В итоге это давнишнее увлечение привело меня в 1985 году на скамью подсудимых. Меня обвиняли сразу в нескольких преступлениях – контрабанда кокаина и организация преступной деятельности. Мои учителя и наставники из буддийского сообщества помогли мне решиться принять ответственность за свои прежние поступки и не бежать из страны даже в свете того, что обвинительный приговор и длительное заключение были практически неизбежны. И я ни разу не пожалел об этом своём решении. Я рад, что в конце концов у меня хватило благоразумия последовать их совету.
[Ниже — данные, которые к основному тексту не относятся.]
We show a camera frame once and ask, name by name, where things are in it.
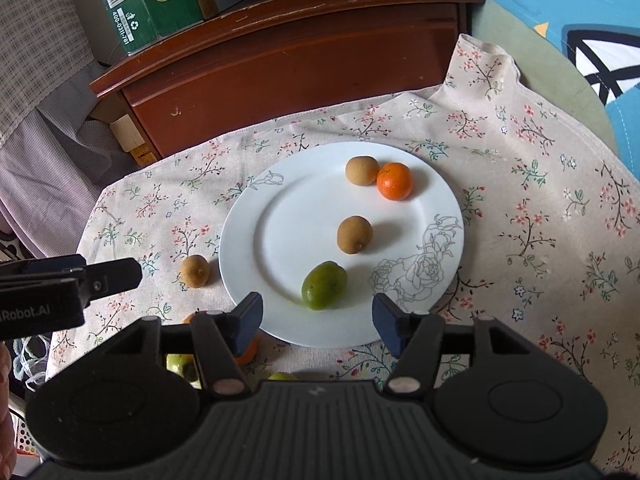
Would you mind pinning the lilac checked cloth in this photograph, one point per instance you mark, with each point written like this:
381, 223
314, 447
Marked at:
50, 170

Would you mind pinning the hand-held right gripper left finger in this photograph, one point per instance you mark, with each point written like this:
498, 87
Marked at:
247, 322

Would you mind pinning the cardboard box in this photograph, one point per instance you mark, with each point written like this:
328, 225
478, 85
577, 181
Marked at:
127, 132

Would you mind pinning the white basket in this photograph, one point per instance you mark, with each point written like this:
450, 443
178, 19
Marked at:
22, 440

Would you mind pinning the clear plastic bag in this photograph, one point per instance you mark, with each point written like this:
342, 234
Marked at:
30, 360

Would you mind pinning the wooden nightstand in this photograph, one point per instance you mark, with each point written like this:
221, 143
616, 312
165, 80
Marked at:
300, 70

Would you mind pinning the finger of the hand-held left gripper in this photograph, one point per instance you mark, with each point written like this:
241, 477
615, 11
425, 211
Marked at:
115, 277

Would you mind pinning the beige checked cloth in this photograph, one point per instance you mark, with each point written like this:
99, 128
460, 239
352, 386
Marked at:
40, 35

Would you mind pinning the person's left hand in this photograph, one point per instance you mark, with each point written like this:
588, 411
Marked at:
4, 435

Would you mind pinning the large green jujube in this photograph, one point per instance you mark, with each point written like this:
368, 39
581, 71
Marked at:
324, 285

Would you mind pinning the brown kiwi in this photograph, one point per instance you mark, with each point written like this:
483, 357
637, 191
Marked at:
362, 170
355, 234
195, 270

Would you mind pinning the floral tablecloth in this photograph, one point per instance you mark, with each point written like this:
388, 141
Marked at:
525, 185

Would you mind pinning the green carton box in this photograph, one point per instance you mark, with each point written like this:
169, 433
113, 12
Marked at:
150, 5

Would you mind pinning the orange mandarin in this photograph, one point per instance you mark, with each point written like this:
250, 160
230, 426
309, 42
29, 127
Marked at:
190, 317
394, 180
248, 352

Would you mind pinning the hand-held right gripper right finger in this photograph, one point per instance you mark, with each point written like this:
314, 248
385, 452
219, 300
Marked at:
387, 322

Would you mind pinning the white plate with line flowers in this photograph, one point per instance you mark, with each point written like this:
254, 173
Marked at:
300, 210

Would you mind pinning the green bed sheet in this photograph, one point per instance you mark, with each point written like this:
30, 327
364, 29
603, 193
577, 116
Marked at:
530, 60

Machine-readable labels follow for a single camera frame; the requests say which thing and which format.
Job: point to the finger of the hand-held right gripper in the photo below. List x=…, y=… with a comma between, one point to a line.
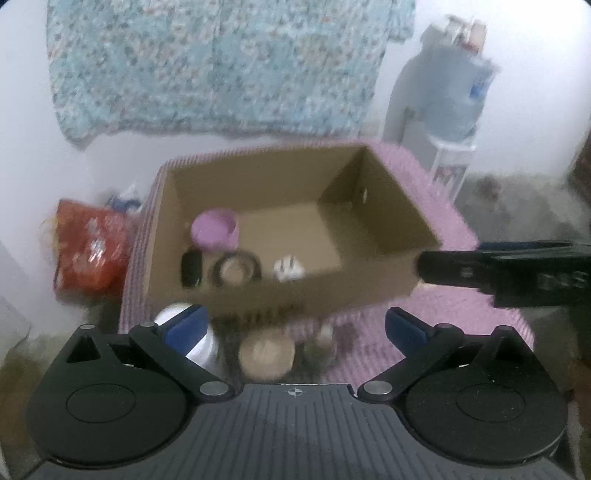
x=452, y=270

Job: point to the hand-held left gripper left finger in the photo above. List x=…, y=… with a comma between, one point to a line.
x=187, y=325

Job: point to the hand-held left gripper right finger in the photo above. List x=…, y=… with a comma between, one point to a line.
x=406, y=330

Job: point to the white supplement bottle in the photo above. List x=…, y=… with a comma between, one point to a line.
x=203, y=350

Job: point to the gold lid cosmetic jar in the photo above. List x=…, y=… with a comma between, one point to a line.
x=265, y=357

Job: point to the black tape roll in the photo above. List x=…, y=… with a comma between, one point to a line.
x=252, y=268

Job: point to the amber dropper bottle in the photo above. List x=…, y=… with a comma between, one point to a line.
x=318, y=355

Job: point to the purple cup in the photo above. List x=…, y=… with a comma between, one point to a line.
x=212, y=230

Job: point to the white charger plug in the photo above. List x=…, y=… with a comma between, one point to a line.
x=288, y=270

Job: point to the brown cardboard box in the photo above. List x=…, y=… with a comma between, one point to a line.
x=258, y=184

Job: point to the pink checkered tablecloth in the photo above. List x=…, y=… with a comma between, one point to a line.
x=461, y=314

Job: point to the black oval key fob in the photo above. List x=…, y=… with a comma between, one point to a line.
x=191, y=267

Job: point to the white water dispenser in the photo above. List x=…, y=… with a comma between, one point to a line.
x=450, y=166

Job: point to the red patterned bag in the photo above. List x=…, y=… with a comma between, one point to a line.
x=92, y=244

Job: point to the blue and white bag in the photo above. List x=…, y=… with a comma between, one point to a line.
x=123, y=201

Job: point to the blue water jug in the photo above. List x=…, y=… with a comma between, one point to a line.
x=455, y=92

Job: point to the pink bottle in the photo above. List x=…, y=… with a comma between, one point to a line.
x=475, y=37

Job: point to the blue floral cloth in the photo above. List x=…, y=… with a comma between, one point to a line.
x=207, y=60

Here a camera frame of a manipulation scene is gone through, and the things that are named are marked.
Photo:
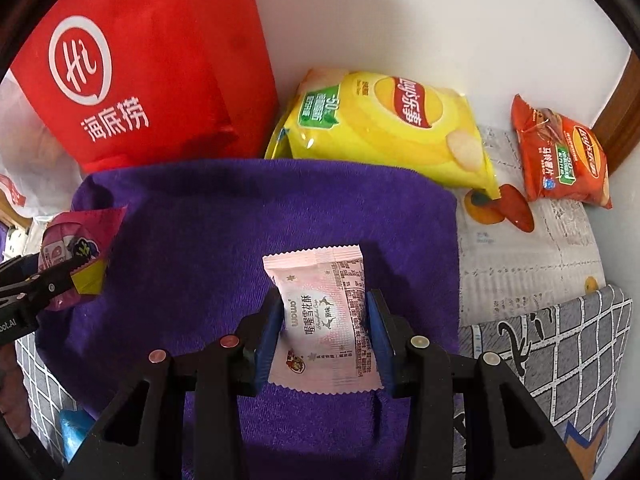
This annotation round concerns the blue tissue pack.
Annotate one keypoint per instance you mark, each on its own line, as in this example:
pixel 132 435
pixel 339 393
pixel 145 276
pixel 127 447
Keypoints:
pixel 75 432

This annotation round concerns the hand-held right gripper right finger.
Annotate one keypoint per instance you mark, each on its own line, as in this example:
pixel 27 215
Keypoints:
pixel 378 342

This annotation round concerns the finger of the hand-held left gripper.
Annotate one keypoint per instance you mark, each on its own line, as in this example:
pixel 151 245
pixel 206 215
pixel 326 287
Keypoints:
pixel 50 282

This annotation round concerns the red paper bag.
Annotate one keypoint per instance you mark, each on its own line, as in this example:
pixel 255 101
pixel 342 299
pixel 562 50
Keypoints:
pixel 175 60

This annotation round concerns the fruit print tablecloth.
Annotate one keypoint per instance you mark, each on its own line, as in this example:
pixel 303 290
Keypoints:
pixel 525 270

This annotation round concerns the white pink snack packet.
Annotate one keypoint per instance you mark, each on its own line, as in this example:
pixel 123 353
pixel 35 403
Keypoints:
pixel 325 310

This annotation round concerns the orange chips bag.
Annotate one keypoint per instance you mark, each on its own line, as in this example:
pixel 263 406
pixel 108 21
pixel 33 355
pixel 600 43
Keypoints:
pixel 560 160

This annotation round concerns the grey grid blanket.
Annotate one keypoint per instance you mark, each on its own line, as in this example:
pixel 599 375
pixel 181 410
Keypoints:
pixel 575 360

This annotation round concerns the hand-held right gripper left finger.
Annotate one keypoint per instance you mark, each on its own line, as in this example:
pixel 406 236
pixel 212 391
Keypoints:
pixel 268 332

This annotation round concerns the magenta snack packet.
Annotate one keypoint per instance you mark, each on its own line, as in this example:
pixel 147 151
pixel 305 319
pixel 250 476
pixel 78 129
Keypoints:
pixel 75 240

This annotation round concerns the white plastic bag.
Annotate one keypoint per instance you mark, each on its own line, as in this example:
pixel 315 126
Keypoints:
pixel 30 160

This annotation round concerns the purple towel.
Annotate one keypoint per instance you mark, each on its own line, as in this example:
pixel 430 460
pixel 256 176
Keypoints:
pixel 200 240

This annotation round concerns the yellow chips bag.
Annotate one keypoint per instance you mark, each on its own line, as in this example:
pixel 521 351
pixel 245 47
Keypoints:
pixel 380 145

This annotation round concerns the wooden frame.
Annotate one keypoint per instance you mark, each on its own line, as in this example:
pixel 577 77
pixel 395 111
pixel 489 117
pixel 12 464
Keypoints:
pixel 617 125

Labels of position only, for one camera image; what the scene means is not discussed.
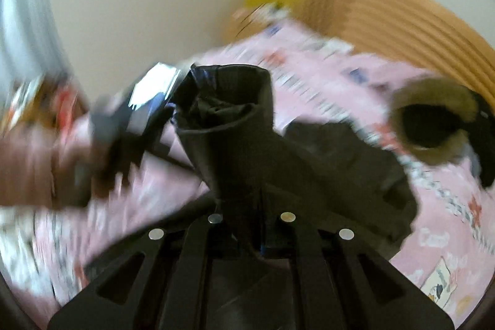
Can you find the cluttered wooden shelf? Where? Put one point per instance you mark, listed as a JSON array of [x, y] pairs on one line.
[[42, 105]]

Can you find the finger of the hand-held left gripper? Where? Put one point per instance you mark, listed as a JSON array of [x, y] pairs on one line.
[[174, 160], [181, 86]]

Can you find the pink printed bed sheet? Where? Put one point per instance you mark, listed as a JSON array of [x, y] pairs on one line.
[[332, 75]]

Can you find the black jacket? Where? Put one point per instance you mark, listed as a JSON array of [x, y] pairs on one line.
[[232, 129]]

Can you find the fur-trimmed black hood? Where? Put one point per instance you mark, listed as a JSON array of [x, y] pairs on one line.
[[429, 121]]

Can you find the grey white curtain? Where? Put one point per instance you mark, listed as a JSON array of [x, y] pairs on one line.
[[27, 13]]

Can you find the wooden slatted headboard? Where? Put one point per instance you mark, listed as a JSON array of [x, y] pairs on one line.
[[394, 13]]

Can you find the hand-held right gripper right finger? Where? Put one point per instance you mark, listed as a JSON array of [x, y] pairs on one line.
[[294, 237]]

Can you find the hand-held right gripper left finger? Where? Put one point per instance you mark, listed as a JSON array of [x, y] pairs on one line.
[[210, 235]]
Я начал выполнять сессии медитации, когда ещё только ждал суда в двуместной камере переполненной окружной тюрьмы, которая была похожа на сущий ад. С тех пор я медитировал ежедневно. Когда в 1987 году я получил возможность жить в одноместной камере, у меня появилась возможность начать нёндро – практику, передачу на которую я получил ещё в 1981 году. В соответствие с традицией мне необходимо было выполнить по сто тысяч повторений каждой мантры и сто тысяч земных поклонов, или простираний. Я начинал практиковать в 3:30 утра, пока в отделении было ещё тихо.

В мою комнату можно было заглянуть через дверной проём или окно. Охранники, которые ежедневно, в пять часов утра, проверяли заключённых, заставали меня за простираниями. Я делал тысячу таких поклонов, и уже к середине сессии пот лил с меня ручьями, сердце бешено колотилось, дыхание сбивалось, а тело вибрировало мелкой дрожью. Моё состояние выходило из под контроля. Я чувствовал себя беспомощным, и мне становилось страшно, а это совсем не то ощущение, к которому стремишься в тюрьме, – тут и так не особенно весело.

Для того чтобы закончить нёндро, мне понадобилось пятнадцать месяцев напряжённой работы, когда на сон у меня оставалось не больше четырёх часов в сутки. Всё это время я также держал пять обетов мирянина (не убивать, не воровать, не лгать, воздерживаться от неподобающего сексуального поведения, не использовать изменяющие сознание вещества). Прежде, до своего заключения, я соблюдал эти обеты лишь когда принимал участие в коротких общих ретритах, не обращая на них никакого внимания в своей повседневной жизни. В тюрьме же я сделал соблюдение обетов мирянина своей ежедневной практикой.